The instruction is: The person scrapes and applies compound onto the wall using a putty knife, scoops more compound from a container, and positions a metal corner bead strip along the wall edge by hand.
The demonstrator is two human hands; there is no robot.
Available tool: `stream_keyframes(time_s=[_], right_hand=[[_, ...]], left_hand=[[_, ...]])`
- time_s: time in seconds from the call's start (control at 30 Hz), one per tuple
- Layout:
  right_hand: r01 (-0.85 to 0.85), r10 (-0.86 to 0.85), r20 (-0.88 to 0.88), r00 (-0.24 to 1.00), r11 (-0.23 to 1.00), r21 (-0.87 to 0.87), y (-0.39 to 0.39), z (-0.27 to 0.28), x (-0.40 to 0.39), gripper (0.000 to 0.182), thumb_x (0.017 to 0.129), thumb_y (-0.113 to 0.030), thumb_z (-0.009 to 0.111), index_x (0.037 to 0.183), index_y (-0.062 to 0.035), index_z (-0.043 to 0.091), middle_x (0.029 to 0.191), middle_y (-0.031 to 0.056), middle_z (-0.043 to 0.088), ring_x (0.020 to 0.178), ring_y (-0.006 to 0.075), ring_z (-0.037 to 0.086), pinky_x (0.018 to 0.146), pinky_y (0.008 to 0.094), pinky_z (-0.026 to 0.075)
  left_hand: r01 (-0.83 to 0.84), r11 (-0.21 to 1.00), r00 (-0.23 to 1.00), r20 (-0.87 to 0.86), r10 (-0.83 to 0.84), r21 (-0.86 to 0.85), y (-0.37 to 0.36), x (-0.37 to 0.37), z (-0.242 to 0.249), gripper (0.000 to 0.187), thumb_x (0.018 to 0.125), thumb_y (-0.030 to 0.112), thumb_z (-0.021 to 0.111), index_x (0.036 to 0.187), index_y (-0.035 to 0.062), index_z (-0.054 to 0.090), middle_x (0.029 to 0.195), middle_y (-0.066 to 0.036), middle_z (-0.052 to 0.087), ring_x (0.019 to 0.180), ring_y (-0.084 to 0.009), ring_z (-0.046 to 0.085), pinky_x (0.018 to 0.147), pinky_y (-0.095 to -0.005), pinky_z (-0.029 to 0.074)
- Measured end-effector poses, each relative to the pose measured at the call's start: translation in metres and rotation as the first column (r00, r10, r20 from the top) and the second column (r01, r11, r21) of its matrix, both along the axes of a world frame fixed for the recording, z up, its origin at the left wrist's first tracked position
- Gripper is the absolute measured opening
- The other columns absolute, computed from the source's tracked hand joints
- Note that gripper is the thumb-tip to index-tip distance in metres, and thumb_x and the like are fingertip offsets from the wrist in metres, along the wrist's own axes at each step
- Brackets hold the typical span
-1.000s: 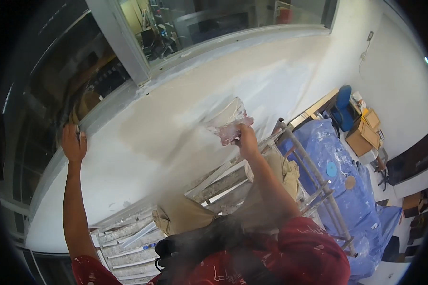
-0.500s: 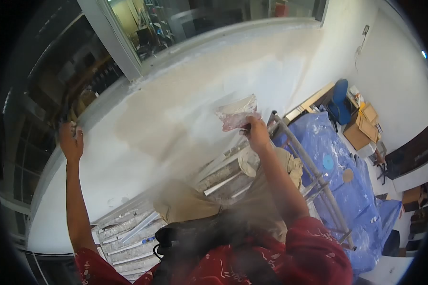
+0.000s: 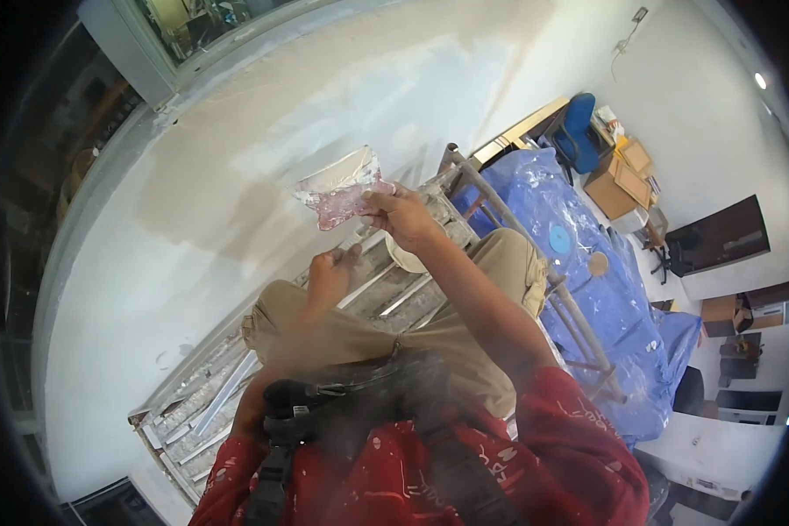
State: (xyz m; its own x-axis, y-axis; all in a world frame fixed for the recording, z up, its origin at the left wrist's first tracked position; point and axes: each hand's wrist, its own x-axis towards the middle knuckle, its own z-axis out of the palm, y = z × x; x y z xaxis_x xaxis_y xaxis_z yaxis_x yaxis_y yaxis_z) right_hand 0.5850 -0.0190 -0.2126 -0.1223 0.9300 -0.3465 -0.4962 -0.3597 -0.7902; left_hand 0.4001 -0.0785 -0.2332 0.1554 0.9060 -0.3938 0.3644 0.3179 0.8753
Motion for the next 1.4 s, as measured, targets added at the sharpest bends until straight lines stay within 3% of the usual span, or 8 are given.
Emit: stream_keyframes(time_s=[0.23,0.33,0.5,0.6,0.67,0.77,1.13,1.4], right_hand=[[0.045,-0.073,-0.107,0.992,0.968,-0.248,-0.026,-0.070,0.006,0.012,0.097,-0.012,0.053,0.098,-0.0034,0.061,0.087,0.0063,0.064,0.080,0.0178,0.063,0.070,0.0316,0.053],[0.013,-0.065,-0.157,0.985,0.949,-0.316,-0.048,-0.099,-0.010,0.012,0.097,-0.013,0.054,0.097,-0.0048,0.061,0.081,0.0038,0.061,0.072,0.0155,0.058,0.064,0.0296,0.048],[-0.177,0.167,-0.059,0.984,0.947,-0.269,-0.062,-0.117,-0.005,0.024,0.098,-0.027,0.057,0.096,-0.0044,0.063,0.078,0.0026,0.059,0.066,0.0146,0.055,0.059,0.0314,0.046],[-0.562,0.565,0.679,0.468,0.784,-0.265,-0.034,-0.085,0.034,0.037,0.094,-0.036,0.062,0.099,0.0012,0.062,0.088,0.0115,0.068,0.074,0.0235,0.063,0.065,0.0371,0.050],[-0.573,0.399,0.914,-0.070,0.734,-0.365,0.000,-0.127,0.078,0.050,0.087,-0.040,0.068,0.109,0.0047,0.061,0.100,0.0208,0.070,0.088,0.0343,0.067,0.076,0.0431,0.052],[-0.402,0.235,0.951,-0.200,0.866,-0.298,0.004,-0.158,0.122,0.058,0.077,-0.037,0.073,0.114,0.0056,0.060,0.102,0.0263,0.068,0.095,0.0405,0.066,0.082,0.0464,0.052],[-0.100,0.613,0.775,0.156,0.790,-0.605,-0.009,-0.259,0.155,0.044,0.073,-0.018,0.067,0.111,0.0044,0.068,0.114,0.0247,0.067,0.111,0.0363,0.064,0.094,0.0433,0.051],[-0.096,0.339,0.937,-0.088,0.933,-0.347,-0.012,-0.201,0.131,0.049,0.077,-0.027,0.064,0.115,0.0040,0.056,0.107,0.0279,0.067,0.102,0.0408,0.066,0.088,0.0477,0.052]], left_hand=[[0.155,0.984,0.966,0.195,-0.170,0.093,-0.014,0.007,-0.086,0.052,0.099,0.036,0.058,0.137,0.0042,0.046,0.121,-0.012,0.061,0.095,-0.0147,0.065,0.072,-0.0267,0.052],[0.082,0.983,0.824,0.566,0.027,-0.165,-0.014,0.013,-0.063,0.049,0.100,0.040,0.054,0.136,0.0066,0.049,0.133,-0.010,0.053,0.112,-0.0161,0.058,0.084,-0.0297,0.051],[-0.205,0.955,0.780,0.554,0.291,-0.214,-0.008,0.018,-0.087,0.046,0.102,0.044,0.047,0.116,0.0028,0.064,0.100,-0.007,0.068,0.090,-0.0169,0.065,0.077,-0.0318,0.053],[-0.195,0.963,0.834,0.485,0.263,-0.188,0.004,0.007,-0.106,0.043,0.102,0.041,0.047,0.107,0.0020,0.065,0.094,-0.007,0.067,0.080,-0.0146,0.064,0.065,-0.0287,0.054],[-0.278,0.937,0.830,0.437,0.346,-0.213,0.017,0.003,-0.117,0.038,0.102,0.034,0.048,0.098,-0.0007,0.063,0.085,-0.007,0.065,0.067,-0.0133,0.061,0.054,-0.0277,0.052],[-0.267,0.939,0.841,0.424,0.338,-0.218,0.044,0.001,-0.129,0.031,0.101,0.028,0.049,0.099,-0.0014,0.061,0.082,-0.008,0.065,0.065,-0.0148,0.064,0.056,-0.0300,0.056],[-0.360,0.852,0.767,0.399,0.502,-0.380,0.058,0.032,-0.146,0.028,0.090,0.018,0.050,0.093,-0.0069,0.063,0.081,-0.013,0.067,0.068,-0.0210,0.067,0.062,-0.0322,0.059],[-0.226,0.929,0.904,0.292,0.312,-0.292,0.069,0.051,-0.208,0.043,0.102,0.032,0.041,0.116,-0.0051,0.057,0.104,-0.016,0.066,0.081,-0.0232,0.069,0.069,-0.0348,0.059]])
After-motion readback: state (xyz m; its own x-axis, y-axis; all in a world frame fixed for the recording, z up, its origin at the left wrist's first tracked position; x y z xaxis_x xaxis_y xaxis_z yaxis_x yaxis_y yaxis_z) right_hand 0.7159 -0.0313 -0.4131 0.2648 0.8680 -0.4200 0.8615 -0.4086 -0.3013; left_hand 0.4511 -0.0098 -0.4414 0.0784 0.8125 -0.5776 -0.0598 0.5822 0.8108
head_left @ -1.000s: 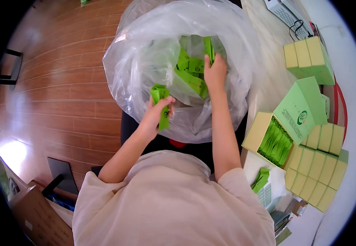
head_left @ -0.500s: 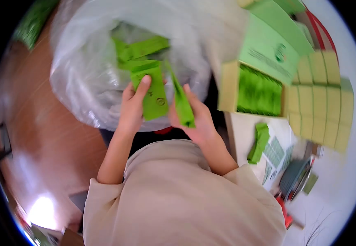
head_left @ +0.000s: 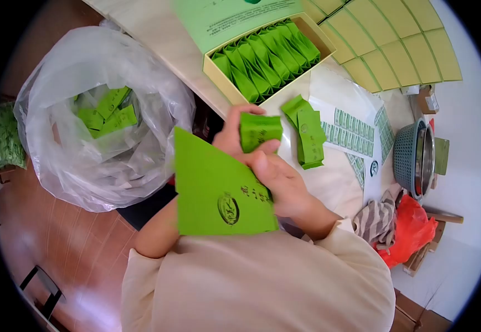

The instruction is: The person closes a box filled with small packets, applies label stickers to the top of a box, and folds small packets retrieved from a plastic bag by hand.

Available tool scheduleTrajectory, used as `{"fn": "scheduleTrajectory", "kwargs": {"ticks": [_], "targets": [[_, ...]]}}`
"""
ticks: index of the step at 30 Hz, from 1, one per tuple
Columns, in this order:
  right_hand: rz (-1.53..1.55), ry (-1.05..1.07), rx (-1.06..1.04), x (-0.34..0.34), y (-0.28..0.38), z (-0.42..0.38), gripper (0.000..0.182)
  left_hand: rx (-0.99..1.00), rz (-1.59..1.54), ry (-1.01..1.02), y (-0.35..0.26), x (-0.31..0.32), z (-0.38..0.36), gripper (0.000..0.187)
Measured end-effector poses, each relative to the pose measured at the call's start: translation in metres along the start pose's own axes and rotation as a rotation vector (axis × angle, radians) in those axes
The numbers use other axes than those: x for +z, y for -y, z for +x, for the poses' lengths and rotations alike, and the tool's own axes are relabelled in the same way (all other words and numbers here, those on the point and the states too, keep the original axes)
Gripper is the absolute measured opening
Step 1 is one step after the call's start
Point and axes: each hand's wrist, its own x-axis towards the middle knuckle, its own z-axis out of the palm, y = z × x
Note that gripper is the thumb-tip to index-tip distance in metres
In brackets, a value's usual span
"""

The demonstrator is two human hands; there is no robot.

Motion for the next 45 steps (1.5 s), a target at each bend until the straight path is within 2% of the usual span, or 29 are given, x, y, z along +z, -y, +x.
{"fn": "scheduleTrajectory", "kwargs": {"ticks": [1, 3, 4, 5, 7, 9, 11, 13, 14, 15, 16, 17, 19, 20, 22, 23, 24, 25, 26, 27, 28, 31, 32, 36, 37, 39, 43, 45], "targets": [[0.004, 0.008, -0.016, -0.005, 0.001, -0.006, 0.048, 0.008, 0.016, 0.002, 0.006, 0.008, 0.001, 0.056], [-0.053, 0.101, -0.059, -0.019, -0.004, -0.014, 0.048, -0.102, 0.159, 0.29, 0.017, 0.019, 0.004, 0.052], [-0.042, 0.147, -0.052, -0.027, -0.009, -0.016, 0.048, -0.113, 0.189, 0.284, 0.013, 0.022, 0.005, 0.048], [-0.039, 0.152, -0.072, -0.026, -0.011, -0.02, 0.048, -0.109, 0.284, 0.212, 0.018, 0.023, 0.011, 0.049], [0.026, -0.1, 0.036, -0.021, -0.009, -0.023, 0.049, 0.025, 0.24, 0.07, 0.03, 0.015, 0.024, 0.054], [0.093, -0.129, 0.038, -0.029, -0.015, -0.019, 0.049, 0.074, 0.29, 0.013, 0.033, 0.005, 0.035, 0.057], [0.162, -0.158, 0.056, -0.033, -0.019, -0.016, 0.049, 0.04, 0.244, -0.057, 0.031, -0.006, 0.045, 0.054], [0.257, -0.396, 0.111, -0.038, -0.015, -0.009, 0.046, 0.026, 0.251, -0.071, 0.022, -0.016, 0.055, 0.054], [0.258, -0.393, 0.11, -0.048, -0.018, -0.008, 0.046, 0.01, 0.246, -0.087, 0.018, -0.018, 0.057, 0.054], [0.383, -0.289, 0.072, -0.06, -0.019, -0.007, 0.043, 0.01, 0.248, -0.09, 0.016, -0.016, 0.055, 0.054], [0.505, -0.184, 0.036, -0.068, -0.021, -0.005, 0.041, 0.144, 0.617, -0.145, 0.014, -0.01, 0.051, 0.054], [0.503, -0.182, 0.043, -0.071, -0.024, -0.003, 0.041, 0.276, 0.984, -0.2, 0.012, -0.005, 0.048, 0.053], [0.461, -0.358, 0.027, -0.065, -0.022, 0.002, 0.04, 0.242, 0.998, -0.201, 0.008, 0.0, 0.045, 0.055], [0.461, -0.36, 0.035, -0.064, -0.021, 0.002, 0.04, 0.309, 0.965, -0.23, 0.01, -0.001, 0.046, 0.055], [0.281, -0.529, -0.004, -0.062, -0.019, 0.002, 0.04, 0.373, 0.928, -0.257, 0.014, -0.005, 0.044, 0.056], [0.279, -0.531, 0.001, -0.062, -0.021, 0.002, 0.04, 0.415, 0.775, -0.275, 0.015, -0.011, 0.037, 0.052], [0.061, -0.583, -0.169, -0.061, -0.025, 0.002, 0.034, 0.453, 0.622, -0.295, 0.017, -0.013, 0.029, 0.048], [-0.159, -0.623, -0.34, -0.062, -0.027, 0.004, 0.029, 0.446, 0.621, -0.302, 0.017, -0.01, 0.02, 0.048], [-0.162, -0.615, -0.328, -0.063, -0.03, 0.006, 0.029, 0.309, 0.106, -0.283, 0.016, -0.005, 0.01, 0.048], [-0.563, -0.626, -0.492, -0.066, -0.033, 0.007, 0.024, 0.164, -0.408, -0.262, 0.016, -0.001, 0.002, 0.053], [-0.967, -0.605, -0.653, -0.066, -0.036, 0.008, 0.025, 0.063, -0.441, -0.262, 0.019, 0.0, -0.002, 0.056], [-1.016, -0.483, -0.594, -0.041, -0.034, 0.009, 0.031, -0.037, -0.652, -0.357, -0.001, -0.006, -0.009, 0.052], [-0.981, -0.447, -0.649, -0.035, -0.036, 0.01, 0.027, -0.075, -0.653, -0.525, -0.019, -0.004, -0.006, 0.048], [-0.989, -0.353, -0.703, -0.015, -0.045, 0.021, 0.021, -0.015, -0.714, -0.735, -0.021, -0.025, -0.008, 0.044], [-0.981, -0.335, -0.709, -0.008, -0.044, 0.025, 0.021, -0.004, -0.709, -0.751, -0.024, -0.032, -0.012, 0.044], [-1.131, -0.231, -0.836, 0.005, -0.043, 0.032, 0.023, 0.141, -0.71, -0.691, -0.027, -0.043, -0.02, 0.042], [-1.113, -0.151, -0.959, 0.03, -0.046, 0.052, 0.017, 0.31, -0.764, -0.666, -0.025, -0.061, -0.035, 0.039], [-1.129, -0.087, -1.008, 0.04, -0.047, 0.058, 0.018, 0.307, -0.807, -0.722, -0.025, -0.064, -0.04, 0.039]]}}
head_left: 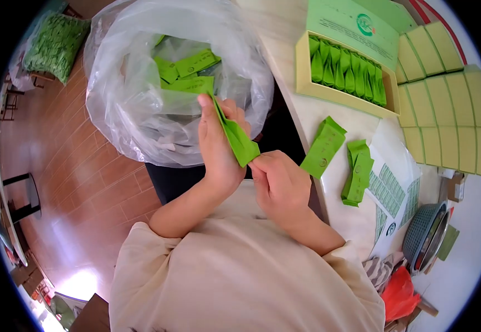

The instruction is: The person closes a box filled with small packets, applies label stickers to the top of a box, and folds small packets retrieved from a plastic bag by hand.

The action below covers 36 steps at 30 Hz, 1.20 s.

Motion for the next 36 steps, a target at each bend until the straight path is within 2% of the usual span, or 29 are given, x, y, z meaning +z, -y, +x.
{"fn": "scheduleTrajectory", "kwargs": {"ticks": [4, 6, 8, 10, 12, 13, 14, 16, 17, 18, 20, 22, 23, 25, 26, 28, 30, 31, 32, 33, 34, 36], "targets": [[0.026, 0.063, -0.041, 0.012, 0.0, 0.008, 0.019, 0.127, -0.003, -0.057, -0.017, -0.012, 0.006, 0.039], [0.121, 0.183, 0.037, 0.012, 0.0, 0.014, 0.019, 0.163, 0.005, -0.092, -0.028, -0.018, 0.01, 0.039], [0.147, 0.162, 0.082, 0.013, 0.003, 0.022, 0.022, 0.245, 0.214, -0.131, -0.039, -0.023, 0.012, 0.038], [0.214, 0.113, 0.173, 0.014, 0.001, 0.026, 0.031, 0.253, 0.272, -0.225, -0.04, -0.025, 0.009, 0.038], [0.267, 0.042, 0.27, 0.011, 0.007, 0.044, 0.033, 0.362, 0.717, -0.073, -0.046, -0.034, 0.006, 0.037], [0.278, 0.017, 0.257, 0.012, 0.004, 0.049, 0.032, 0.501, 0.796, -0.003, -0.045, -0.041, 0.008, 0.03], [0.288, -0.008, 0.243, 0.014, 0.001, 0.053, 0.031, 0.513, 0.793, -0.005, -0.051, -0.043, 0.008, 0.03], [0.127, 0.248, 0.143, 0.008, -0.012, 0.057, 0.025, 0.634, 1.224, 0.362, -0.065, -0.046, 0.007, 0.032], [0.18, 0.36, 0.17, 0.004, -0.012, 0.062, 0.019, 0.622, 1.26, 0.362, -0.069, -0.046, 0.005, 0.04], [0.179, 0.36, 0.159, -0.005, -0.011, 0.066, 0.019, 0.634, 1.258, 0.358, -0.071, -0.047, 0.004, 0.04], [0.702, 0.445, 0.286, -0.024, -0.005, 0.073, 0.017, 0.506, 0.815, 0.186, -0.076, -0.054, 0.003, 0.046], [1.195, 0.355, 0.259, -0.022, 0.0, 0.073, 0.021, 0.509, 0.781, 0.101, -0.087, -0.06, 0.006, 0.049], [1.315, 0.443, 0.347, -0.016, -0.005, 0.068, 0.018, 0.441, 0.776, 0.053, -0.091, -0.063, 0.008, 0.05], [0.708, 0.58, 0.374, 0.007, -0.019, 0.062, 0.016, 0.383, 0.769, 0.009, -0.094, -0.067, 0.01, 0.05], [-0.029, 0.418, 0.007, 0.024, -0.022, 0.052, 0.013, 0.331, 0.784, -0.001, -0.093, -0.07, 0.01, 0.047], [0.275, 0.361, 0.078, 0.029, -0.02, 0.051, 0.019, 0.285, 0.8, -0.015, -0.093, -0.072, 0.013, 0.044], [0.631, 0.451, 0.222, 0.011, -0.015, 0.06, 0.02, 0.398, 0.826, 0.017, -0.089, -0.073, 0.013, 0.037], [0.639, 0.481, 0.3, 0.01, -0.022, 0.059, 0.019, 0.385, 0.831, 0.021, -0.088, -0.076, 0.011, 0.037], [0.636, 0.469, 0.307, 0.014, -0.025, 0.062, 0.019, 0.285, 0.765, 0.132, -0.088, -0.078, 0.011, 0.035], [0.266, 0.359, 0.098, 0.02, -0.028, 0.065, 0.019, 0.186, 0.693, 0.241, -0.087, -0.078, 0.011, 0.035], [-0.106, 0.245, -0.11, 0.025, -0.03, 0.066, 0.018, 0.184, 0.69, 0.251, -0.084, -0.076, 0.01, 0.035], [-0.117, 0.25, -0.171, 0.033, -0.029, 0.063, 0.016, 0.125, 0.784, 0.373, -0.077, -0.07, 0.006, 0.037]]}}
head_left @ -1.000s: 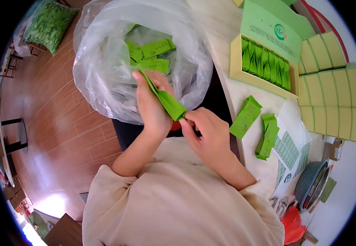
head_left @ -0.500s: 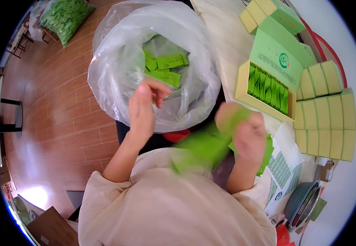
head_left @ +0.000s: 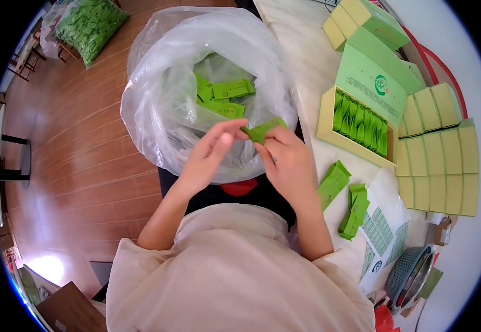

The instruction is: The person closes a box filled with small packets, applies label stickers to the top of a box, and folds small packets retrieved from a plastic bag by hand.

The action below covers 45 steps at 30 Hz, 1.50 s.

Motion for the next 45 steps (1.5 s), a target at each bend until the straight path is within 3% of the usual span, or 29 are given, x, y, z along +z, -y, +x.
{"fn": "scheduleTrajectory", "kwargs": {"ticks": [2, 4, 8, 10, 14, 17, 19, 23, 25, 28, 32, 34, 41, 43, 45], "targets": [[0.125, -0.015, 0.118, 0.003, 0.006, -0.003, 0.015, -0.03, 0.016, -0.034, 0.014, 0.005, 0.001, 0.037], [0.235, 0.01, 0.19, 0.003, 0.007, -0.005, 0.016, 0.03, 0.062, -0.277, 0.024, 0.009, 0.003, 0.033], [0.289, -0.038, 0.268, 0.008, 0.007, -0.005, 0.018, -0.008, 0.189, -0.109, 0.025, 0.003, -0.001, 0.028], [0.457, -0.117, 0.364, 0.009, 0.01, -0.004, 0.018, -0.126, 0.167, -0.066, 0.016, 0.004, 0.0, 0.025], [0.581, -0.2, 0.409, 0.016, 0.003, -0.007, 0.019, -0.044, 0.197, 0.042, 0.016, 0.003, -0.001, 0.026], [0.482, -0.173, 0.324, 0.013, -0.005, -0.007, 0.017, 0.081, 0.265, -0.025, 0.019, 0.012, -0.001, 0.026], [0.509, -0.155, 0.303, 0.012, 0.003, -0.006, 0.017, -0.135, -0.141, -0.034, 0.018, 0.02, -0.001, 0.028], [0.61, -0.146, 0.331, 0.011, 0.01, -0.005, 0.013, -0.144, -0.106, -0.131, 0.018, 0.022, 0.004, 0.028], [0.677, -0.13, 0.394, 0.007, 0.016, -0.007, 0.012, -0.14, -0.545, -0.504, 0.002, 0.025, 0.013, 0.034], [0.498, 0.051, 0.362, 0.007, 0.025, -0.015, 0.012, -0.125, -0.582, -0.627, 0.0, 0.018, 0.018, 0.039], [0.461, -0.081, 0.24, 0.026, 0.037, -0.022, 0.012, -0.06, -0.547, -0.64, 0.006, 0.019, 0.018, 0.043], [0.388, -0.175, 0.154, 0.033, 0.039, -0.025, 0.011, 0.119, -0.606, -0.511, 0.02, 0.01, 0.016, 0.047], [0.388, -0.117, 0.196, 0.025, 0.038, -0.022, 0.014, 0.007, -0.432, -0.647, 0.0, 0.031, 0.011, 0.046], [0.457, -0.181, 0.326, 0.018, 0.044, -0.016, 0.02, -0.11, -0.481, -0.758, -0.002, 0.033, 0.012, 0.047], [0.424, -0.155, 0.339, 0.019, 0.041, -0.016, 0.023, -0.11, -0.332, -0.643, 0.003, 0.039, 0.011, 0.048]]}}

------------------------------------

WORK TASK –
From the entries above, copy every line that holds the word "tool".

SOLUTION FOR THIS PROBLEM –
Available tool: `stream_keyframes(time_s=[_], right_hand=[[_, ...]], left_hand=[[_, ...]])`
Available tool scheduleTrajectory, used as `{"fn": "scheduleTrajectory", "kwargs": {"ticks": [_], "targets": [[_, ...]]}}`
The numbers use other axes than those: x for +z, y for -y, z for +x, for the poses' lengths and rotations alike, and the tool's own axes are relabelled in the same way (all other words and numbers here, those on the point and the states too, keep the original axes)

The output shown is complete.